WORK REQUIRED = Word-for-word transcription: reproduce all of the data, but not the pictures.
════════
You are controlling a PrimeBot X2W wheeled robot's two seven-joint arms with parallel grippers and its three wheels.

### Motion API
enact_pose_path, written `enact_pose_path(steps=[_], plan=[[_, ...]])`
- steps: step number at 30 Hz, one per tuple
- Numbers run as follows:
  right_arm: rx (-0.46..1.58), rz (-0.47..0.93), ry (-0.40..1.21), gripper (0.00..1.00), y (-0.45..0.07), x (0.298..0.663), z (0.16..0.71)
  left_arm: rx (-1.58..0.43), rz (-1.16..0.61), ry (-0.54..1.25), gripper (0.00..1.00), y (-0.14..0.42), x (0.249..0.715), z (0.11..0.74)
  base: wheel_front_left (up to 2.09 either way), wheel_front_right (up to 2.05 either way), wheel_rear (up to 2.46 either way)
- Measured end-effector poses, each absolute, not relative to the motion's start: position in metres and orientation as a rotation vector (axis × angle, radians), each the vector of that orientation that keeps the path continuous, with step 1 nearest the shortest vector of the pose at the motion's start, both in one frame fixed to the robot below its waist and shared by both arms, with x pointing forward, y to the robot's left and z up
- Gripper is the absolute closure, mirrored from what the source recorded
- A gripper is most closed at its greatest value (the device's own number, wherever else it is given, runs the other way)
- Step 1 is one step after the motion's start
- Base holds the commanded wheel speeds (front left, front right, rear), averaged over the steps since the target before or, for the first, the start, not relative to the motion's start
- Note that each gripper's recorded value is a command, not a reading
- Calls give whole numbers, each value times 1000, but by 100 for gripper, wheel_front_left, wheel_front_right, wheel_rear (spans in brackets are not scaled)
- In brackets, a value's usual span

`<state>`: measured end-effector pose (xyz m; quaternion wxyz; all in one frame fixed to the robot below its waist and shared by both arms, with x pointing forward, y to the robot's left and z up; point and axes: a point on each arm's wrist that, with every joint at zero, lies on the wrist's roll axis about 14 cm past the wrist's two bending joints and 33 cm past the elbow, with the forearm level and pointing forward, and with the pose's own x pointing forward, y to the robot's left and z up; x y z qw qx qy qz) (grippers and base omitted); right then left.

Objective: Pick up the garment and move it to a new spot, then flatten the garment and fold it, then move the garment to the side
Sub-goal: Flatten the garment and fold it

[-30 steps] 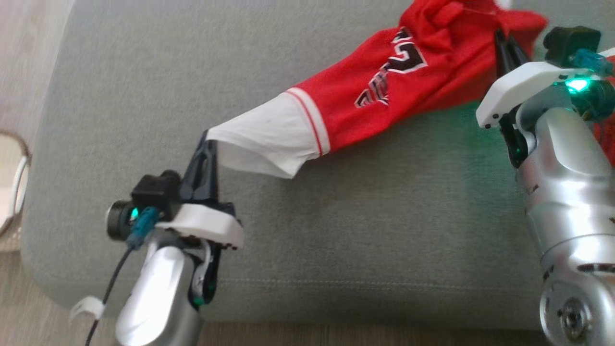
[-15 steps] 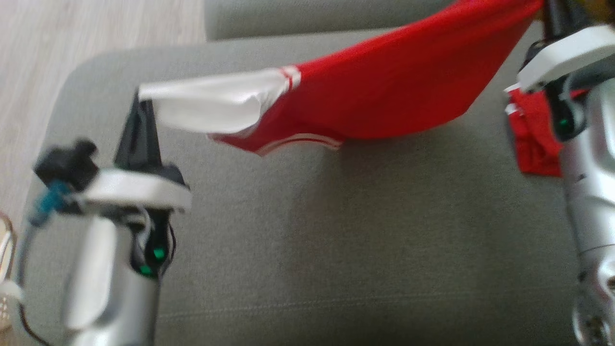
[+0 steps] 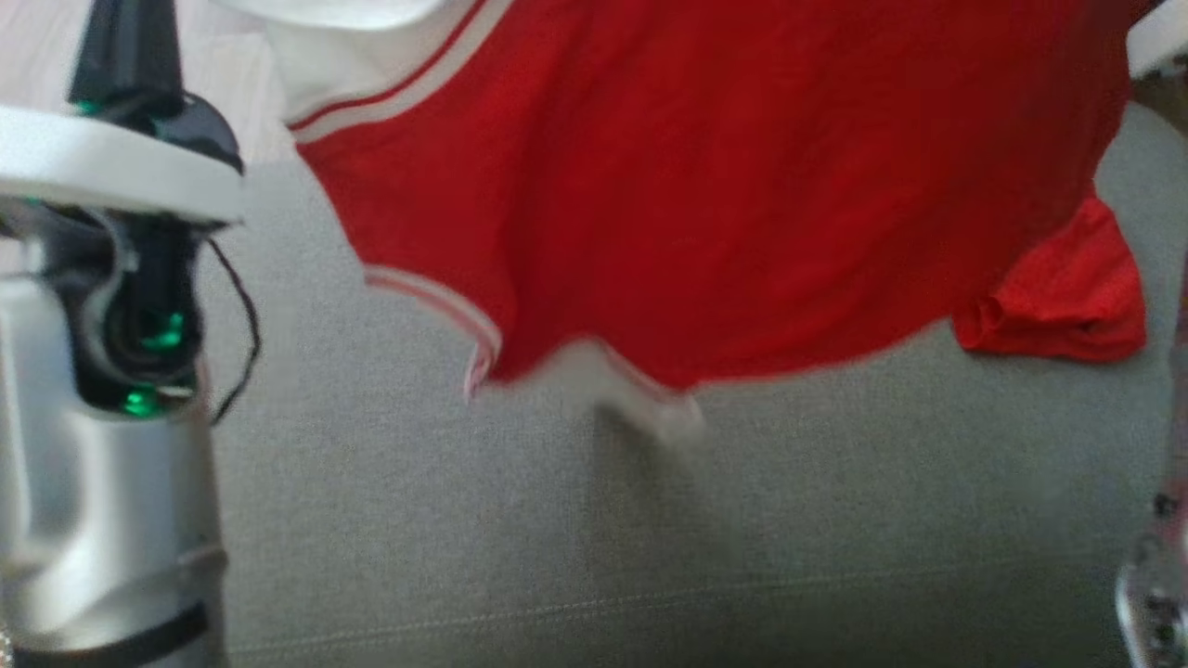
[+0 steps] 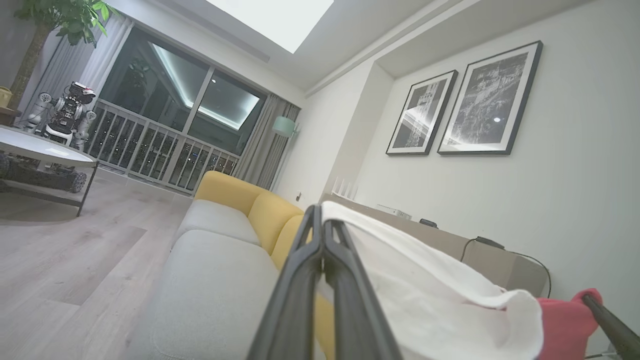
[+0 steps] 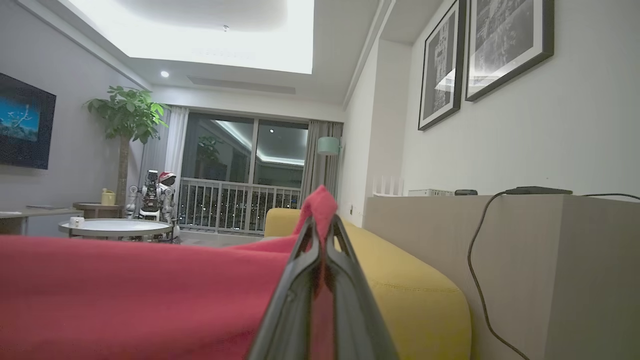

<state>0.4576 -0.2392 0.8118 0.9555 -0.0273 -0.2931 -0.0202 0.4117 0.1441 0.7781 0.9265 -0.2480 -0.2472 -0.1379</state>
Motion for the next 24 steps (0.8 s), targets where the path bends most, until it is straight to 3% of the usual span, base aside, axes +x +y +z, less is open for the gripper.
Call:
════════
SOLUTION =
You are controlling a PrimeBot X2W wheeled robot's two seven-joint arms with parallel grippers and its three wheels.

### Motion API
enact_pose_path, written `enact_pose_path(steps=[_], plan=[[_, ...]])`
- steps: step number at 30 Hz, one per tuple
- Numbers run as follows:
  right_arm: rx (-0.46..1.58), rz (-0.47..0.93), ry (-0.40..1.21), gripper (0.00..1.00), y (-0.45..0.07), x (0.298..0.663), z (0.16..0.71)
  left_arm: rx (-1.58..0.43), rz (-1.16..0.61), ry (-0.54..1.25), gripper (0.00..1.00), y (-0.14..0.42), x (0.249..0.715), z (0.11..0.74)
  base: wheel_front_left (up to 2.09 either way), wheel_front_right (up to 2.05 either way), wheel_rear (up to 2.46 either way)
- Measured end-effector poses, each absolute, not relative to the motion's start: position in metres and orientation as a rotation vector (axis × angle, radians), each the vector of that orientation that keeps the path continuous, with step 1 nearest the shortest vector of the pose at the motion's start, both in one frame fixed to the robot below its waist and shared by both arms, with x pointing forward, y to the robot's left and z up
- Gripper is the absolute closure, mirrored from what the source recorded
- A gripper is most closed at its greatest value (the device's own number, wherever else it is given, runs the other way)
- Step 1 is one step after the motion's start
- Base holds the commanded wheel speeds (front left, front right, rear), averaged over the steps since the target before or, for the first, the start, not relative to the motion's start
- Note that each gripper's recorded value is a command, not a reading
- Calls give whole numbers, each value times 1000, but by 100 for gripper, wheel_front_left, wheel_front_right, wheel_rear (spans in brackets are not scaled)
- In brackets, a value's usual span

`<state>`: measured end-effector pose (xyz m; quaternion wxyz; all in one frame fixed to the robot below its waist and shared by both arms, with x pointing forward, y to the robot's left and z up; point and axes: a point on each arm's wrist that, with every joint at zero, lies on the wrist's roll axis about 14 cm past the wrist's two bending joints and 33 cm past the elbow, with the forearm level and pointing forward, and with the pose's own x pointing forward, y to the robot's left and z up; x y z qw qx qy qz) (grippers and base omitted); right then left.

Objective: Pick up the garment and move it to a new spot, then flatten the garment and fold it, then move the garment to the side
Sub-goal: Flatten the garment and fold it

[-30 steps] 
[-15 steps] 
[+0 steps] 
[+0 steps] 
[+0 steps] 

<state>0.4576 -0.2392 0.8118 0.9555 -0.0273 -0.2931 -0.0202 0.4117 0.1441 0.7781 0.9265 -0.2480 -0.2472 -0.1379</state>
Motion for the next 24 steps (0.8 s), targets where the path bends most, until it is straight to 3% of the usual span, base aside, axes +x +y +z, less is open for the gripper.
Call:

There is nothing more to this answer.